- **What you will do**:
Go through the entries below and tally each line holding the string "clothes". Return the number only.

- **Data for the task**:
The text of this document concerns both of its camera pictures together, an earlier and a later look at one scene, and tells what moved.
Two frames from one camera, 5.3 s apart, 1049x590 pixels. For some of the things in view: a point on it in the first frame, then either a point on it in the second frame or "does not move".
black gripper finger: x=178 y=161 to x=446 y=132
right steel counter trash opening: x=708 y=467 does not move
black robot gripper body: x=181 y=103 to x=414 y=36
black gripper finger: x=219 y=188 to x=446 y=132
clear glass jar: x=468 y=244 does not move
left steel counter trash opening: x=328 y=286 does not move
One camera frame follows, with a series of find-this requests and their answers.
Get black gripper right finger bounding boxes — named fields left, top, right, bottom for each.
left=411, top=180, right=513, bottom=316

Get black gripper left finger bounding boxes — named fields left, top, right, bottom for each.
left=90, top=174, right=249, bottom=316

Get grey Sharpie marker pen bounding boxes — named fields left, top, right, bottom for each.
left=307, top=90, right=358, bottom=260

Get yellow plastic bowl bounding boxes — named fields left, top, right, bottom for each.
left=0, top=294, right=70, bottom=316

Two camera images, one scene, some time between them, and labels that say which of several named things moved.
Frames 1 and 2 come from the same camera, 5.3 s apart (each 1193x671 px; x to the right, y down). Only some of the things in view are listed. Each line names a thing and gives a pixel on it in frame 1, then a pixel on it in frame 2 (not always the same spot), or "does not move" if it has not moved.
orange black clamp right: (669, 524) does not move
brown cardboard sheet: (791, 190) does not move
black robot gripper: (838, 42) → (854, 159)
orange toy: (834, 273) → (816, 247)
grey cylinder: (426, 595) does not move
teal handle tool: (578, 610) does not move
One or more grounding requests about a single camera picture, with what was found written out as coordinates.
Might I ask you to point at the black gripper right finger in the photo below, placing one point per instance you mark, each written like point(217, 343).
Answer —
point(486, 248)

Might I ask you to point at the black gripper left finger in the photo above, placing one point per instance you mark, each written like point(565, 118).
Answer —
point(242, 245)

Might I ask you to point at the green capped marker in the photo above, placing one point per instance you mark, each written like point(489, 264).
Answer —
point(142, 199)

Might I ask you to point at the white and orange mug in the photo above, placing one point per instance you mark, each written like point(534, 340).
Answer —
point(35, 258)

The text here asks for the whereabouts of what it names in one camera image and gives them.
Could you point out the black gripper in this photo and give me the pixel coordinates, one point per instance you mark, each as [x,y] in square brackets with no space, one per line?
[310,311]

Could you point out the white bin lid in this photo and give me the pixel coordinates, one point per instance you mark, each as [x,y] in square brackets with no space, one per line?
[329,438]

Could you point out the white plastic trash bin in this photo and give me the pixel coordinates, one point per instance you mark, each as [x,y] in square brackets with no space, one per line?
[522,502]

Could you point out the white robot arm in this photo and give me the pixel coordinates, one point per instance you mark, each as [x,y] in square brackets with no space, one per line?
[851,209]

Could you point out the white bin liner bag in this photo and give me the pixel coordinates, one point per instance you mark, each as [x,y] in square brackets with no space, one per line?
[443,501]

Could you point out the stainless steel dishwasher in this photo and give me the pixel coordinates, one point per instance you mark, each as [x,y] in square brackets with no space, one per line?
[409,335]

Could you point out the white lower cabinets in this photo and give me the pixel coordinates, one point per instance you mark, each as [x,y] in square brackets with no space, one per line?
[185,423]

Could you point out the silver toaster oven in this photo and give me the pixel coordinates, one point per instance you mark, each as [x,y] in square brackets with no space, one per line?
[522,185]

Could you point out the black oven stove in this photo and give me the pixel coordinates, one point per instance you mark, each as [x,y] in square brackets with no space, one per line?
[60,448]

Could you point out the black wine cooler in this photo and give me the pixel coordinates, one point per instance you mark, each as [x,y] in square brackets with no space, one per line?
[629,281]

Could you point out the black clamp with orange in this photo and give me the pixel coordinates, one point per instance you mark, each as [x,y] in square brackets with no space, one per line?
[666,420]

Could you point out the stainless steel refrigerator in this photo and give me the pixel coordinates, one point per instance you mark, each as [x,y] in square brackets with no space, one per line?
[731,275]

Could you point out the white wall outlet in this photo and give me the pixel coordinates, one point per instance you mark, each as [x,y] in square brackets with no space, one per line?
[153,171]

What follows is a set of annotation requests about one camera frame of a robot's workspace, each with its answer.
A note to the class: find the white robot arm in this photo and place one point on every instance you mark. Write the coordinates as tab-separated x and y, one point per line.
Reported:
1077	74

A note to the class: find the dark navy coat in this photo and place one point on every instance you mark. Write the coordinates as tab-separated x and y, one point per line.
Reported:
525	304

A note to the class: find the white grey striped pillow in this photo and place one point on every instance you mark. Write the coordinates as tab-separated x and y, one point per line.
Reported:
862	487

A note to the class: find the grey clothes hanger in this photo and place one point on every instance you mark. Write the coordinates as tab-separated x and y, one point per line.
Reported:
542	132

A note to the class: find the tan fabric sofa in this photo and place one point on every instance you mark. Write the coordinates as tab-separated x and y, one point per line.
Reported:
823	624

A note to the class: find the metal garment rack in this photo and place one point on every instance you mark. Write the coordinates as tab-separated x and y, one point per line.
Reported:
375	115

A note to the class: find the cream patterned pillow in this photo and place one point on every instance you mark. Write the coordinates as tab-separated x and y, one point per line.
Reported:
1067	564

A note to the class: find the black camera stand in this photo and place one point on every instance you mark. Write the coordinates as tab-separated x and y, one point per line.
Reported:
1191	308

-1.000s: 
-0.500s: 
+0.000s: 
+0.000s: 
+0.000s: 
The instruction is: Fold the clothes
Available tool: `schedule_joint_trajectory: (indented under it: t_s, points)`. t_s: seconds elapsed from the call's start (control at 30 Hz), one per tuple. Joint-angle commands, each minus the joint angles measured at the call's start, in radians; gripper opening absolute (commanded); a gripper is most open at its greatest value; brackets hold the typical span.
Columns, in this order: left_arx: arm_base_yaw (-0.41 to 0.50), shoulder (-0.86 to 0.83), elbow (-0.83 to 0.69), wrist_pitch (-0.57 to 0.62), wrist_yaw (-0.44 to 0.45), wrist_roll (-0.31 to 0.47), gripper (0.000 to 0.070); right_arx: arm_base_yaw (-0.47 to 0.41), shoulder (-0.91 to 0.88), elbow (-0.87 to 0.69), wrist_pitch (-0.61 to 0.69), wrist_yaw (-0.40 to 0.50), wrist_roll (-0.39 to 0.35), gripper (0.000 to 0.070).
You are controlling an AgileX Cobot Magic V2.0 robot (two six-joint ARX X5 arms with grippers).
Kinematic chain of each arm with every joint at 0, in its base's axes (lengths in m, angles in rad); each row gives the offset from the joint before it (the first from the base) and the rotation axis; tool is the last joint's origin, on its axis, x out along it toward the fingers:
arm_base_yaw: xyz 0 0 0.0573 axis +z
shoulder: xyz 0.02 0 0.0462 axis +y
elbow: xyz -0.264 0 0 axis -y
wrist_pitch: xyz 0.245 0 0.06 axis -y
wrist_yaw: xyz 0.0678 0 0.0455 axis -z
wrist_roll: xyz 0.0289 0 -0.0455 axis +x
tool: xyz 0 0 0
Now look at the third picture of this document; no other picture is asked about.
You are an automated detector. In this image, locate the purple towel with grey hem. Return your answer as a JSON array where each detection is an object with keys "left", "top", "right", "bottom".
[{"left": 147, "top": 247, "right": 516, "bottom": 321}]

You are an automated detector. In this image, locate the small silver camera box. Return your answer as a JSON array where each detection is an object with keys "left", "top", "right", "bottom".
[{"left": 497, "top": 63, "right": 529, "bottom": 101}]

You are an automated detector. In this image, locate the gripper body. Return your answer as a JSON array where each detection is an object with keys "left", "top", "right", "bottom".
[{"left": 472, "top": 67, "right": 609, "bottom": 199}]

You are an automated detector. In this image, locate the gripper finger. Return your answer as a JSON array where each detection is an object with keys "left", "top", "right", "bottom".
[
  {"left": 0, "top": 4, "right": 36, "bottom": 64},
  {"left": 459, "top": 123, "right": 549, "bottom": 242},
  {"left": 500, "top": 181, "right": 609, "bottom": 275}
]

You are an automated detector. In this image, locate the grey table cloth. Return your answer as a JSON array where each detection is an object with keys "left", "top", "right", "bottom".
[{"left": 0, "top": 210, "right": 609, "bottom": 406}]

- **Result of the task**:
2